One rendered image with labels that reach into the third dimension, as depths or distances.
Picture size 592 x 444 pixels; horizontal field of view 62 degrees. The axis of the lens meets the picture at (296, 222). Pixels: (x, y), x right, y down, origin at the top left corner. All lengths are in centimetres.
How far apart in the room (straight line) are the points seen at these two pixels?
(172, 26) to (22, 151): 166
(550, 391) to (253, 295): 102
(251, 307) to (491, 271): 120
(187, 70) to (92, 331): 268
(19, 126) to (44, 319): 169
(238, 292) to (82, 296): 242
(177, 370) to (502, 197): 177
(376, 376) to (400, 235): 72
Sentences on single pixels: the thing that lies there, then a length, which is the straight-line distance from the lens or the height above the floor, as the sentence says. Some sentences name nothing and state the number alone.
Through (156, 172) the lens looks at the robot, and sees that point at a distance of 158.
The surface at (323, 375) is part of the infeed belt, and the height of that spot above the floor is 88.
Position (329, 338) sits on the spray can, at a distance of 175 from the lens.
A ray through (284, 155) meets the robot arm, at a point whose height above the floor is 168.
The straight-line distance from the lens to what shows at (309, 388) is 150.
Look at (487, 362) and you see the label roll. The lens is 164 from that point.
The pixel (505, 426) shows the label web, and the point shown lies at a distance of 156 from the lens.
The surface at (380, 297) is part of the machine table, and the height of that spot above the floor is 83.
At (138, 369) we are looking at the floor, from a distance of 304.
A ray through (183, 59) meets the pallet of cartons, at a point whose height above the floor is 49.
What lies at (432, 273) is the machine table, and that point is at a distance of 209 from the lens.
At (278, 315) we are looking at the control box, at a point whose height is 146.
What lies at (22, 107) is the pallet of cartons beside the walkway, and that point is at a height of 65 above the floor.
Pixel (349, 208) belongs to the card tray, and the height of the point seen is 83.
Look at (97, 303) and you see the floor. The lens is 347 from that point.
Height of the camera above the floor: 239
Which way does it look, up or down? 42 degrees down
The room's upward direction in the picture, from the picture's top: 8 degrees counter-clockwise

# Exercise description
In the entries above, which lines hold the word "pixels"? Copy them out.

# Task result
Picture size 592 x 444 pixels; horizontal field of view 62 degrees. The axis of the lens meets the picture at (296, 222). Pixels: (x, y), x right, y down, origin at the top left corner. All lengths are in centimetres.
How far apart in the room (straight line) are the points seen at these two pixels?
Sentences on single pixels: the thing that lies there, then a length, which is the straight-line distance from the lens or the height above the floor, as the sentence says. Some sentences name nothing and state the number alone.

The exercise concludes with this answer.